Viel mehr als Papier 

"Viele können jetzt kein Geld ausgeben. Aber die, die können, sollten das unbedingt tun", motiviert der Künstler. Und überhaupt, wann hat man das letzte Mal Geld für ein Poster in die Hand genommen? Vielleicht beim Kauf eines Jugendmagazins, in dessen Mitte die Stars der 00er-Jahre im DIN-A3 Format darauf warteten, vorsichtig aus den Heftklammern gelöst zu werden? Kunstpostern haftete leicht das Stigma des rein Dekorativen an, das Gefühl, nicht ganz das Echte zu sein.

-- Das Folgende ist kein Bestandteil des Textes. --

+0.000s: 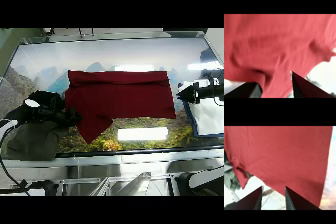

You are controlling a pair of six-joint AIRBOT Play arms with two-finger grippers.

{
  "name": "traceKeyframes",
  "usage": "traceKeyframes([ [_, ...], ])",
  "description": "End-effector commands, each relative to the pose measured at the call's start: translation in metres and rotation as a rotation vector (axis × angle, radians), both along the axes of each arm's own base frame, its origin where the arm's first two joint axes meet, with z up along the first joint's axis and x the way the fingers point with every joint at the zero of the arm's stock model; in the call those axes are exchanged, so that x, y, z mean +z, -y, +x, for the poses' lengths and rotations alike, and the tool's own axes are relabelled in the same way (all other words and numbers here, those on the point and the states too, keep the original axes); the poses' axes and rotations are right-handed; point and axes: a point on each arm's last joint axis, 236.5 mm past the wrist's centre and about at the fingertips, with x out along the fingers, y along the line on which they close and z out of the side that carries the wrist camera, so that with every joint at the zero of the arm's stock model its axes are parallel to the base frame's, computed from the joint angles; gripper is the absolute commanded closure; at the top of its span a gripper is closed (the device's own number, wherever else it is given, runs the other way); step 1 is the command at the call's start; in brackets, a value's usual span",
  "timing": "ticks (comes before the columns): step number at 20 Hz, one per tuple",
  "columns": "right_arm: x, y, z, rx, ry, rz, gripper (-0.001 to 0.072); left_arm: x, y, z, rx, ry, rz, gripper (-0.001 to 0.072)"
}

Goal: Fold the shirts.

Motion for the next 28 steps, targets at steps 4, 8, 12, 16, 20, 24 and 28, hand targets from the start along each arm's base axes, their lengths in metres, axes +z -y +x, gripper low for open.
traceKeyframes([
  [4,-0.037,0.015,-0.026,0.029,-0.126,-0.126,0.037,0.009,-0.01,-0.024,-0.026,0.016,-0.017,0.0574],
  [8,-0.07,0.015,-0.038,-0.02,-0.183,-0.154,0.037,0.011,-0.001,-0.009,-0.025,0.095,-0.023,0.068],
  [12,-0.083,0.021,-0.044,-0.031,-0.217,-0.195,0.037,0.013,-0.005,-0.012,-0.021,0.08,-0.037,0.0679],
  [16,-0.089,0.031,-0.049,-0.062,-0.251,-0.203,0.037,0.017,-0.017,-0.014,0.01,0.054,-0.062,0.068],
  [20,-0.092,0.029,-0.055,-0.066,-0.268,-0.187,0.037,0.017,-0.021,-0.013,0.019,0.054,-0.064,0.068],
  [24,-0.11,0.001,-0.075,-0.014,-0.339,-0.135,0.0397,0.016,-0.013,-0.014,-0.008,0.062,-0.06,0.068],
  [28,-0.099,-0.024,-0.07,0.026,-0.319,-0.062,0.0419,0.018,-0.011,-0.016,-0.009,0.055,-0.074,0.068],
])
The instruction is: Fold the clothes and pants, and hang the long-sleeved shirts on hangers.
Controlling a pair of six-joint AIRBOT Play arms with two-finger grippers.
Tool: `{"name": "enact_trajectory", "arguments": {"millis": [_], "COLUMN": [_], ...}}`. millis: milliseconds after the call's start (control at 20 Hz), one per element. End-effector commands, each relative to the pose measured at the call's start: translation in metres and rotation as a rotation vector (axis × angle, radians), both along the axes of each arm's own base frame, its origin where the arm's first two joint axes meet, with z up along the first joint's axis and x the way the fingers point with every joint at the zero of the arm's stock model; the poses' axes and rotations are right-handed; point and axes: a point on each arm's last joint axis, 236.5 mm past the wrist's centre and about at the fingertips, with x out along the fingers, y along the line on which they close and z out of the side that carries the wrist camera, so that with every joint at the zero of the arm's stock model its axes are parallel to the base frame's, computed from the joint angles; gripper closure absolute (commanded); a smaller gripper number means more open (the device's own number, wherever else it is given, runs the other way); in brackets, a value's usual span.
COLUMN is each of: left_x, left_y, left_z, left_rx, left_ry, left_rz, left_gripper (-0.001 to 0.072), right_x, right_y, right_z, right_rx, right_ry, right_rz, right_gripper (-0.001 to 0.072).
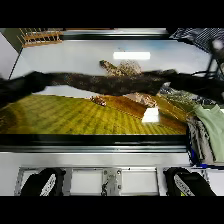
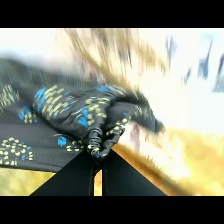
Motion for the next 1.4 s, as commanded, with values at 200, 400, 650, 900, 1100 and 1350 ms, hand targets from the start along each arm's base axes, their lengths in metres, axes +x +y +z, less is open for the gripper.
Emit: {"name": "enact_trajectory", "arguments": {"millis": [200,400,650,900,1100,1350], "left_x": [-0.153,-0.116,0.041,0.157,0.183,0.144], "left_y": [-0.004,-0.002,0.005,0.011,0.013,0.0], "left_z": [0.209,0.199,0.064,-0.127,-0.184,-0.17], "left_rx": [-0.021,-0.019,-0.029,-0.101,-0.137,-0.03], "left_ry": [-0.586,-0.507,-0.042,0.382,0.465,0.483], "left_rz": [0.043,0.037,0.015,0.035,0.065,-0.053], "left_gripper": [0.0707,0.0706,0.0706,0.0706,0.0706,0.0706], "right_x": [-0.133,-0.157,-0.113,-0.007,0.061,0.059], "right_y": [-0.005,-0.002,-0.001,0.0,-0.003,-0.021], "right_z": [0.126,0.092,-0.004,-0.135,-0.185,-0.168], "right_rx": [0.015,0.097,0.052,0.001,0.021,-0.062], "right_ry": [-0.213,-0.012,0.425,0.689,0.653,0.598], "right_rz": [-0.023,-0.064,-0.058,-0.016,-0.067,-0.089], "right_gripper": [0.0699,0.0699,0.0699,0.0699,0.0699,0.0699]}}
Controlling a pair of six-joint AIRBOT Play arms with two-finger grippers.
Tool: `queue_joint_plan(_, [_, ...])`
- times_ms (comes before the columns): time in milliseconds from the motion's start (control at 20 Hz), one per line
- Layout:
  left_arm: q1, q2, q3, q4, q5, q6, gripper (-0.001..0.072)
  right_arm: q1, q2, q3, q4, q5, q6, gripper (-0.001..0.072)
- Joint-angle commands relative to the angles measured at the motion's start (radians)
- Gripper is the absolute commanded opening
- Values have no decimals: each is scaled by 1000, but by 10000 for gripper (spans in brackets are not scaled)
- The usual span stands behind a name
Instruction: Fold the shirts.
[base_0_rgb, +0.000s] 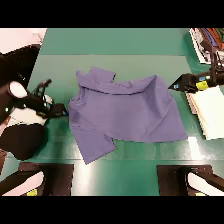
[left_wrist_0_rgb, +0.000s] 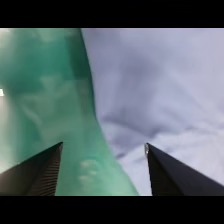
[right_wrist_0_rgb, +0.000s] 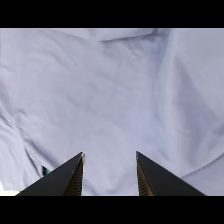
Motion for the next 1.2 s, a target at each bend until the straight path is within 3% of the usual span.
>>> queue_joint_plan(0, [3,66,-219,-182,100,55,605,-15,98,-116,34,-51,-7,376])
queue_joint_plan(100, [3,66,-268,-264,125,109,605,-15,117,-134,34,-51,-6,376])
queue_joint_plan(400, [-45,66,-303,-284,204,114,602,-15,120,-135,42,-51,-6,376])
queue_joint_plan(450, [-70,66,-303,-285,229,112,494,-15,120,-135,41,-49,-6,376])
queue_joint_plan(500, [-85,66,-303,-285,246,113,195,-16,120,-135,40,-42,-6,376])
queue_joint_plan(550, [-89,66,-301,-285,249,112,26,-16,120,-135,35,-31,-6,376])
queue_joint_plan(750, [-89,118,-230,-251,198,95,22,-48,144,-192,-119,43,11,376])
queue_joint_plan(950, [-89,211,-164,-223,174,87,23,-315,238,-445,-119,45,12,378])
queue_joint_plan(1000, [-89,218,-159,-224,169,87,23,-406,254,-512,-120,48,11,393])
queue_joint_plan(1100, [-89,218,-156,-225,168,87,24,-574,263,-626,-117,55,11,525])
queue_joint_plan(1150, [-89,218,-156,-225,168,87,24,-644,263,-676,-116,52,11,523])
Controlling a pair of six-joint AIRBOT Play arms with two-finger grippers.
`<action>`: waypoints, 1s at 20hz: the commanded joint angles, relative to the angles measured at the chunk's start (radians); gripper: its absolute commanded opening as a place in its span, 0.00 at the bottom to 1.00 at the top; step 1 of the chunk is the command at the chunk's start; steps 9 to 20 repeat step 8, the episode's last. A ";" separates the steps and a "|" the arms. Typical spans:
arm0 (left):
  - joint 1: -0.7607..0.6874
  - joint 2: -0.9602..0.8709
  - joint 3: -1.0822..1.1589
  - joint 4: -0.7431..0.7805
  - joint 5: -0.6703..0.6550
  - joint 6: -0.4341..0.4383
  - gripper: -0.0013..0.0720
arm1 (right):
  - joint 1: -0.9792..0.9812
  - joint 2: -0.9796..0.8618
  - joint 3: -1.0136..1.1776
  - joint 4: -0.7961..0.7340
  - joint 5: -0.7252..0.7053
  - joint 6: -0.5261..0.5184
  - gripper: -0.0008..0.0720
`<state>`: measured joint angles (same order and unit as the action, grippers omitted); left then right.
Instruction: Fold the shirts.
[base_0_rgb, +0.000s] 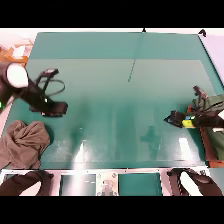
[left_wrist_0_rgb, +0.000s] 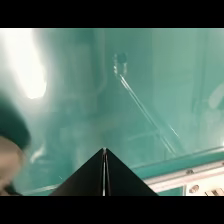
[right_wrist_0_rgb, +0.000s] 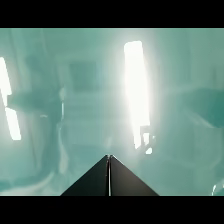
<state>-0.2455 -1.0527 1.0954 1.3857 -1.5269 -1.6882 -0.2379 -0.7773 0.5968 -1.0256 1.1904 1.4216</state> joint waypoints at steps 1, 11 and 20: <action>-0.032 0.122 -0.153 -0.015 0.047 -0.067 0.05 | 0.106 0.066 -0.100 0.005 -0.032 -0.005 0.04; -0.032 0.124 -0.152 -0.018 0.077 -0.085 0.05 | 0.107 0.066 -0.102 0.005 -0.030 -0.005 0.04; -0.032 0.124 -0.152 -0.018 0.077 -0.085 0.05 | 0.107 0.066 -0.102 0.005 -0.030 -0.005 0.04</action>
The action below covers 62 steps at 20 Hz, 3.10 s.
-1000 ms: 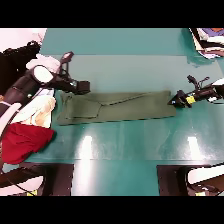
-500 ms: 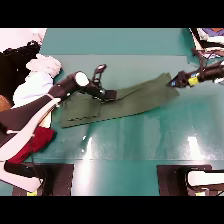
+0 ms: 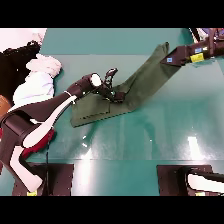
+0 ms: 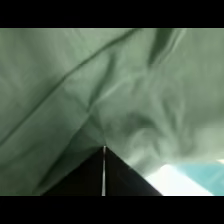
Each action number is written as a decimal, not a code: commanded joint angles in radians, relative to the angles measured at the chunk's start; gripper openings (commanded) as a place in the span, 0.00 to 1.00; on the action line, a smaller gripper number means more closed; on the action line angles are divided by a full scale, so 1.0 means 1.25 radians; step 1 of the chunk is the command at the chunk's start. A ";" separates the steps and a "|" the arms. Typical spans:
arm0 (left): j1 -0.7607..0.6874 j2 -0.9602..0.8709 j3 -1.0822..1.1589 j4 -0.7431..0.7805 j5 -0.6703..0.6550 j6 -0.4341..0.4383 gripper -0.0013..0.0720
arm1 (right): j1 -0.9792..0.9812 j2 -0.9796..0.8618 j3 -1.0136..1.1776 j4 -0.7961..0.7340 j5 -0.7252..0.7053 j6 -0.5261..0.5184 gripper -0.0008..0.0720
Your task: Fold the shirts.
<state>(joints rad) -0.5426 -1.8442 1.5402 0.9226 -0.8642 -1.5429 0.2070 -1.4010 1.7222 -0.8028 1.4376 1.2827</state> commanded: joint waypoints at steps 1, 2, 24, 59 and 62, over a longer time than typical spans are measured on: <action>0.017 -0.003 0.039 0.003 -0.014 -0.002 0.08 | 0.092 -0.014 0.041 0.000 -0.022 0.009 0.03; 0.038 0.004 0.060 0.013 -0.045 -0.002 0.08 | 0.118 -0.022 0.042 0.000 -0.034 0.009 0.03; 0.459 0.426 0.104 0.187 -0.278 0.027 0.08 | 0.318 -0.215 -0.056 -0.097 -0.155 -0.030 0.51; 0.260 0.420 0.100 0.178 -0.200 0.040 0.08 | -0.214 -0.067 -0.261 -0.140 -0.268 0.058 0.03; 0.237 0.420 0.100 0.178 -0.188 0.039 0.08 | -0.446 0.043 -0.363 -0.141 -0.320 0.073 0.03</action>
<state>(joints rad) -0.2173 -1.3190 1.6653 1.1450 -1.1145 -1.4921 -0.1158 -1.4746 1.3823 -0.9539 1.0992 1.3548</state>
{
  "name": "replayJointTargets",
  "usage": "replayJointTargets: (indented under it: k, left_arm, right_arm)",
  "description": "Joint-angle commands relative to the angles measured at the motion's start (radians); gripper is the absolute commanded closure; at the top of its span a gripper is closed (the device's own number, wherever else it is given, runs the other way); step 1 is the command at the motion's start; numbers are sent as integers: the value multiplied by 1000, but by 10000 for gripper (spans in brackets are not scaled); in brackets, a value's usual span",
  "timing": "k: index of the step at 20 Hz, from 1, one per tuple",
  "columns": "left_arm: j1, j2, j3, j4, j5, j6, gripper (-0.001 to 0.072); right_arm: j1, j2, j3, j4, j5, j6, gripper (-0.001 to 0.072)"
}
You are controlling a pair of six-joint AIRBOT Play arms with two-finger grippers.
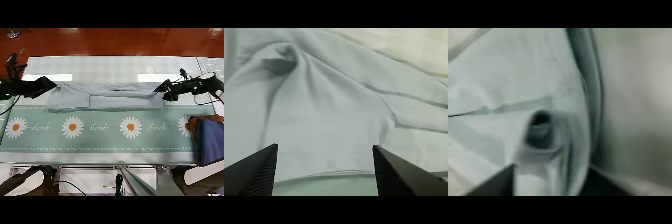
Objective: Fold the shirts.
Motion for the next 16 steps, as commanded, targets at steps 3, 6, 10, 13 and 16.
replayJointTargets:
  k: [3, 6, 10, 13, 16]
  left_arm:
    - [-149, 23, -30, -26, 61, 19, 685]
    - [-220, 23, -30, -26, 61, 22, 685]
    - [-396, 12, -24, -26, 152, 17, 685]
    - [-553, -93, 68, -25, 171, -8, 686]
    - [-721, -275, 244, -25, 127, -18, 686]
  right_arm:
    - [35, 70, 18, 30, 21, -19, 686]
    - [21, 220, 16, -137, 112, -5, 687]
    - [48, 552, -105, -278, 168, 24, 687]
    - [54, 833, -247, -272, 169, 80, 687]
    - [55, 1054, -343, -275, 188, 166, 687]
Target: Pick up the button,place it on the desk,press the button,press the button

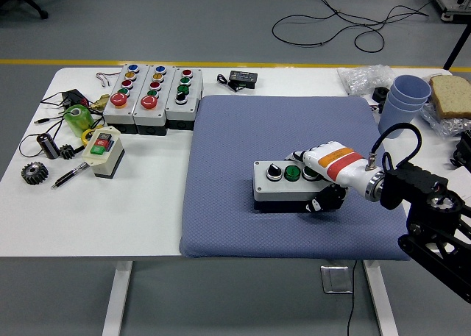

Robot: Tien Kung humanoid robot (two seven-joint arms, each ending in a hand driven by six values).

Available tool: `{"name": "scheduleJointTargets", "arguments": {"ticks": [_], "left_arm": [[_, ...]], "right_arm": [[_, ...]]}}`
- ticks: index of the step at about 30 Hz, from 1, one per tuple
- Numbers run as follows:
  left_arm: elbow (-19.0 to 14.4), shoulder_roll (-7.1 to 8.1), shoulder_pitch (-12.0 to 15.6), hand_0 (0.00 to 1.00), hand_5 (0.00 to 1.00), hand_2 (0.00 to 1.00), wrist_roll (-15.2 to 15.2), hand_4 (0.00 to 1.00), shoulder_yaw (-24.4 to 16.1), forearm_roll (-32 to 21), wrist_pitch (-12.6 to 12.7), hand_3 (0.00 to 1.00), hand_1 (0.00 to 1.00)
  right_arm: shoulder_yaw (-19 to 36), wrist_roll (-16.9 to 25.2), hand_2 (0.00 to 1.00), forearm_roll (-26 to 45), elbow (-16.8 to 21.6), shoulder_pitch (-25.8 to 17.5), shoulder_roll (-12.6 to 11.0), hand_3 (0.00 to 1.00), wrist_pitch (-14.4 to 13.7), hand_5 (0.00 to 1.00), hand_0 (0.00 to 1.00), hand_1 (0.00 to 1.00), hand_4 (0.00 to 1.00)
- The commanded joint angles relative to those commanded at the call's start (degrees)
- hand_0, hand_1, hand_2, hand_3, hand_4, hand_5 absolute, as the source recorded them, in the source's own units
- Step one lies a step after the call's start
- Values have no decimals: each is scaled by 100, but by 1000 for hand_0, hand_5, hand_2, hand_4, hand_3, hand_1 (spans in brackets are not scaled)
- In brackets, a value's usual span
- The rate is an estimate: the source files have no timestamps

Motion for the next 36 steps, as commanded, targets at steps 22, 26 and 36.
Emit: {"name": "scheduleJointTargets", "arguments": {"ticks": [22, 26, 36], "left_arm": [[0, 0, -9, 596, 695, 672, -20, 353, 81, -123, 21, 547, 635], [0, 0, -14, 596, 696, 672, -18, 354, 72, -123, 22, 547, 635], [0, 0, -21, 596, 696, 672, -22, 354, 66, -120, 20, 547, 635]], "right_arm": [[227, -216, 398, -202, 86, -144, -2, 493, 691, 52, 223, 135, 667], [289, -188, 523, -310, 123, -162, -18, 539, 855, 133, 441, 357, 751], [382, -230, 675, -481, 144, -199, -5, 614, 1106, 227, 604, 557, 844]]}}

Gerade jetzt werden Poster jedoch zu einem viel genutzten demokratischen Bindeglied zwischen Künstlern und ihrem Publikum. Auch andere Aktionen benutzen die erschwinglichen Papiereditionen, um Solidarität auszudrücken und Spenden zu generieren. Statt Exklusivität soll Kunst in dem Fall unkompliziert ein Zusammengehörigkeitsgefühl generieren.

Poster's back, alright!

Corona zwingt uns ins Zuhause, in dem uns digitaler Content im Überfluss geboten wird, und es doch alle zum gemütlichen, nostalgischen Zeitvertreib zieht - ein Puzzle, eine selbstgekochte Marmelade, oder ein handgeschriebenes Tagebuch. Gleiches kann auch beim Interieur gelten. Zusteuernd auf eine ungewisse Zukunft, während alles sicher geglaubte plötzlich schwankt, spendet ein flimmerndes Kunstwerk, das durch ein kurzes Scrollen verschwindet, wenig Trost. Man möchte mit dem Finger drüber fahren können, ihm jeden Tag auf dem Weg zum Bad begegnen und es als das Eigene wissen.

Vor Kurzem wurde Gartenerde gehortet, auffallend viele Einkäufer tragen Schnittblumen nach Hause, man will etwas berühren können und sich im wahrsten Sinne des Wortes erden. "Was verloren ist, ist für immer verloren", heißt es auf einem von Tillmans' Postern für seine Anti-Brexit-Kampagne, und diese Angst gilt auch jetzt. Also greifen wir zurück auf das, von dem wir wissen, dass es uns besänftigt und bleibt. Die Poster, die mit Orten verknüpft sind, die das Leben in der Stadt geprägt haben, sind eine Verbindung nach außen. Ein kleines Stück Stabilität, sorgfältig an der Wand festgepinnt.